> **WHAT IS BEING ASKED**:
Go through the data line by line from the top, retyping each exactly, and end with the line that contains "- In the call".

================================

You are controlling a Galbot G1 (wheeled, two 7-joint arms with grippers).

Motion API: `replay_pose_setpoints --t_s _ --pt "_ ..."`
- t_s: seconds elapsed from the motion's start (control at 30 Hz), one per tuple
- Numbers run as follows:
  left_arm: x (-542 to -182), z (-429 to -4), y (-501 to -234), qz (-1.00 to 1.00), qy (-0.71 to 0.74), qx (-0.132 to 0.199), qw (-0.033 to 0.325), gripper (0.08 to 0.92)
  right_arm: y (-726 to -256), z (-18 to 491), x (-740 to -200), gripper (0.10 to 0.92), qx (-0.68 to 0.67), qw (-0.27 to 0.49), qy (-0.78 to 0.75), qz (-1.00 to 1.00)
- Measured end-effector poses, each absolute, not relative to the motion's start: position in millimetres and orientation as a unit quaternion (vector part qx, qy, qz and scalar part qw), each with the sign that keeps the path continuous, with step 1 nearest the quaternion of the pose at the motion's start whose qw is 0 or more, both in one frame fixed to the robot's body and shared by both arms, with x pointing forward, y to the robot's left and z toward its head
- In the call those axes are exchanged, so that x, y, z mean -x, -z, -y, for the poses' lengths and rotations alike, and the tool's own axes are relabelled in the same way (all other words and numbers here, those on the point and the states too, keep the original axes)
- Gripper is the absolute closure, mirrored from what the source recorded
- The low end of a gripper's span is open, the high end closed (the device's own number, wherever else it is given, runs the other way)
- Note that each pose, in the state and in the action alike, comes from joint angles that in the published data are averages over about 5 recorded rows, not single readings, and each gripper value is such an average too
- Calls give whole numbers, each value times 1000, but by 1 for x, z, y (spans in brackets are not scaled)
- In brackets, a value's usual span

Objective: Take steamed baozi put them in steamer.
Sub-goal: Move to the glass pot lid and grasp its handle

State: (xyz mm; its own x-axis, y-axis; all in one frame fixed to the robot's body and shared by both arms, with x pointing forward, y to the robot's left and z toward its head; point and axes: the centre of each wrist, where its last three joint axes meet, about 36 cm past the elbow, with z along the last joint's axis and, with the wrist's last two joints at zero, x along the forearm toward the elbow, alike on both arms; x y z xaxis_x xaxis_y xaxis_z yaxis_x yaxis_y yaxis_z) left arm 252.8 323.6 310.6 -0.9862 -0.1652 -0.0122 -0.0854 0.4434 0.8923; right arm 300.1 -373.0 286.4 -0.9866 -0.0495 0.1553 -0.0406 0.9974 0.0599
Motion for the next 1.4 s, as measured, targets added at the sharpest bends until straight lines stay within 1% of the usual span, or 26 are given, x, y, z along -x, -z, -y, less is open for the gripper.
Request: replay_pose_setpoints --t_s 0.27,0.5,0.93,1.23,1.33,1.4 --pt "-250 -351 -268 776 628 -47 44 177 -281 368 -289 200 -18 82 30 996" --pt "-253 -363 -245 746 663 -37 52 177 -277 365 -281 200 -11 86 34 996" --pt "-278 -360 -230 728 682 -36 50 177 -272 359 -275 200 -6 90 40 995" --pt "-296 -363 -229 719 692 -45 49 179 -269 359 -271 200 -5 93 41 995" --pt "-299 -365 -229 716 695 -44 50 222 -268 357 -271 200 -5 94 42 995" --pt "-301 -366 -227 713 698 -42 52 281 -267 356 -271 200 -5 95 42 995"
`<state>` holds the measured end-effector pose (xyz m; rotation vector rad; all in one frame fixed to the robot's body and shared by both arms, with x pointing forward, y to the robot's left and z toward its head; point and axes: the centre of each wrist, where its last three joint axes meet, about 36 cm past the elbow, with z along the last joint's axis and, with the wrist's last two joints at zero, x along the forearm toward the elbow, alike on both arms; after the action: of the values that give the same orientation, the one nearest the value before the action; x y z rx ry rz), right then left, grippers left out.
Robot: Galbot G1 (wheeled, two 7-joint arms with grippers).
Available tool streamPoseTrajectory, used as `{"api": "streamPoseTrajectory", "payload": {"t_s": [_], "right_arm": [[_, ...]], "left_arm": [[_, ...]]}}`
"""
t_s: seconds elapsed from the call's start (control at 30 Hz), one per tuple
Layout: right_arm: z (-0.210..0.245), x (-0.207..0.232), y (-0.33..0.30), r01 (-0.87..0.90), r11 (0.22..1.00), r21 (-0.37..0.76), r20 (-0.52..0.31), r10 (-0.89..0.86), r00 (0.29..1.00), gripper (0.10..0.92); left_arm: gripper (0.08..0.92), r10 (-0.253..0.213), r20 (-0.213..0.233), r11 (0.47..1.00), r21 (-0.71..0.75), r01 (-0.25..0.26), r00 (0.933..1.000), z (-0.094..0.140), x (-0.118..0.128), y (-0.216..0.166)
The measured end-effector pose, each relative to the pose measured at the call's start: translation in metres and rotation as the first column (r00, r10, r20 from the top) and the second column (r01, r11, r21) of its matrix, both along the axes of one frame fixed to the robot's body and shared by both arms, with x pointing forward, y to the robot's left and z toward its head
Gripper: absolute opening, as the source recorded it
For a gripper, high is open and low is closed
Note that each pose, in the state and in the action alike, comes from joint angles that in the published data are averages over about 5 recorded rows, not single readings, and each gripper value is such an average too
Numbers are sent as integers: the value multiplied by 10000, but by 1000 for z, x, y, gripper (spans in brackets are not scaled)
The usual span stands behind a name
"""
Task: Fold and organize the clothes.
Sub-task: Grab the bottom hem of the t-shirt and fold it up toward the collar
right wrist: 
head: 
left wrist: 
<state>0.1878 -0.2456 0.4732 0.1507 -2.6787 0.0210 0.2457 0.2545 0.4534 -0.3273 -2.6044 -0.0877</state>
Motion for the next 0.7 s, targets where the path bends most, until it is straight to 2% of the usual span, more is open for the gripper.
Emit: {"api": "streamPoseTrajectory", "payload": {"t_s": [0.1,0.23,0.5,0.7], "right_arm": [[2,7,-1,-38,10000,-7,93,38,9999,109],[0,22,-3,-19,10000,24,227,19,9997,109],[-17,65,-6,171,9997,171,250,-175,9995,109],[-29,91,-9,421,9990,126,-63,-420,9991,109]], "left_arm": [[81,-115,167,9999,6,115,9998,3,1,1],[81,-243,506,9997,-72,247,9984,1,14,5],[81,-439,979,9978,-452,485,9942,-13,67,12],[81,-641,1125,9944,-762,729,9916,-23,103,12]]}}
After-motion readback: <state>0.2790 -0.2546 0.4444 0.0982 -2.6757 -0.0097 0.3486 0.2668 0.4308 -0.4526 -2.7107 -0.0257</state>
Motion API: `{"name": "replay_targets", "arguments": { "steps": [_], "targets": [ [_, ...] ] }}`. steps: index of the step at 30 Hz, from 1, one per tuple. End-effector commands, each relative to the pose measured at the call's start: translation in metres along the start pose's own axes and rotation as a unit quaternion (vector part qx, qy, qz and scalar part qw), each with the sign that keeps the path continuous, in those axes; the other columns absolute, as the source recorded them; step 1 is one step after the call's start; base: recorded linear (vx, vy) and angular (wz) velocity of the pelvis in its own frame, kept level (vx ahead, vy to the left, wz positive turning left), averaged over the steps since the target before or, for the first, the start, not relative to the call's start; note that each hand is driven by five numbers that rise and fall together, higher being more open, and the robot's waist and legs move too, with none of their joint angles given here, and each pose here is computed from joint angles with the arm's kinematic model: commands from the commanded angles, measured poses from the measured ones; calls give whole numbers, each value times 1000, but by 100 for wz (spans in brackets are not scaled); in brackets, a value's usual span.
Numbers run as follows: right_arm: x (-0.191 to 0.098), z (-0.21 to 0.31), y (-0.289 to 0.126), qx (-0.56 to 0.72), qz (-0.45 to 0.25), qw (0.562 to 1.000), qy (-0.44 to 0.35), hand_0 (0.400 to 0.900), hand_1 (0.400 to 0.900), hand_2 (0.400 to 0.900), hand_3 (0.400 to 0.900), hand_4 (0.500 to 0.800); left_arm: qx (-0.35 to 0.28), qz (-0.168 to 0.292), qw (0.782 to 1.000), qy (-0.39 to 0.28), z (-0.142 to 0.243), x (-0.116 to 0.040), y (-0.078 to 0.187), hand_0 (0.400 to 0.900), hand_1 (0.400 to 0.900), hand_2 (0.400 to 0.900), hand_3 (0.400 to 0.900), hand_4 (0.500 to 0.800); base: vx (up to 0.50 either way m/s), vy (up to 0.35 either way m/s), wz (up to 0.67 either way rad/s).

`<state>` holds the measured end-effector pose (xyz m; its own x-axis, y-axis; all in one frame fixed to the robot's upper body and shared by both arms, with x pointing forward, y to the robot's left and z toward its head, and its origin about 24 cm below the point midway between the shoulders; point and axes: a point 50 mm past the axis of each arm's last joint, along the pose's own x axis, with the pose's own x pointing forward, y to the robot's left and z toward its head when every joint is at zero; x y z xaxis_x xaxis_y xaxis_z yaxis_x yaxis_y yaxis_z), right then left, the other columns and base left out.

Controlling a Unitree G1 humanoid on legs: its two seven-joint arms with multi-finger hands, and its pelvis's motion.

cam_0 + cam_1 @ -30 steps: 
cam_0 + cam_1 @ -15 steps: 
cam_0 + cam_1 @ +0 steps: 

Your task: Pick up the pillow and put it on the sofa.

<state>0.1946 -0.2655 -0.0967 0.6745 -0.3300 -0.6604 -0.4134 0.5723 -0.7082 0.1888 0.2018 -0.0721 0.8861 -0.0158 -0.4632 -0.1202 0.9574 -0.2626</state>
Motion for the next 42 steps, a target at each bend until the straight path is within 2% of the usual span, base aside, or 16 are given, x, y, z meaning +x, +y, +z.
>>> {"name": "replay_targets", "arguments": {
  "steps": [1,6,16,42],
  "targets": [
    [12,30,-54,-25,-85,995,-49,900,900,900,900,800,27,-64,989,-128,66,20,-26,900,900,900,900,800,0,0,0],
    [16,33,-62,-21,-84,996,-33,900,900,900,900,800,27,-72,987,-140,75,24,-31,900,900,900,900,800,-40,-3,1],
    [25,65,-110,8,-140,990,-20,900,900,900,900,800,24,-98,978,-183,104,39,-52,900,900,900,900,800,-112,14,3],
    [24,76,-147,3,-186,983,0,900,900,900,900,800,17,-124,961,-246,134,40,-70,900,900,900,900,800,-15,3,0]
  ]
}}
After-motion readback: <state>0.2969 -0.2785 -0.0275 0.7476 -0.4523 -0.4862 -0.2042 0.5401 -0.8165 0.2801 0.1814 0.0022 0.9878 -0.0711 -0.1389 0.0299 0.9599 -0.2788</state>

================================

> **WRITTEN ANSWER**:
You are controlling a Galbot G1 (wheeled, two 7-joint arms with grippers).

Motion API: `replay_pose_setpoints --t_s _ --pt "_ ..."`
- t_s: seconds elapsed from the motion's start (control at 30 Hz), one per tuple
- Numbers run as follows:
  left_arm: x (-542 to -182), z (-429 to -4), y (-501 to -234), qz (-1.00 to 1.00), qy (-0.71 to 0.74), qx (-0.132 to 0.199), qw (-0.033 to 0.325), gripper (0.08 to 0.92)
  right_arm: y (-726 to -256), z (-18 to 491), x (-740 to -200), gripper (0.10 to 0.92), qx (-0.68 to 0.67), qw (-0.27 to 0.49), qy (-0.78 to 0.75), qz (-1.00 to 1.00)
- Measured end-effector poses, each absolute, not relative to the motion's start: position in millimetres and orientation as a unit quaternion (vector part qx, qy, qz and scalar part qw), each with the sign that keeps the path continuous, with step 1 nearest the quaternion of the pose at the motion's start whose qw is 0 or more, both in one frame fixed to the robot's body and shared by both arms, with x pointing forward, y to the robot's left and z toward its head
- In the call those axes are exchanged, so that x, y, z mean -x, -z, -y, for the poses' lengths and rotations alike, and the tool's own axes are relabelled in the same way (all other words and numbers here, those on the point and the states too, keep the original axes)

Work on this exercise is now finished.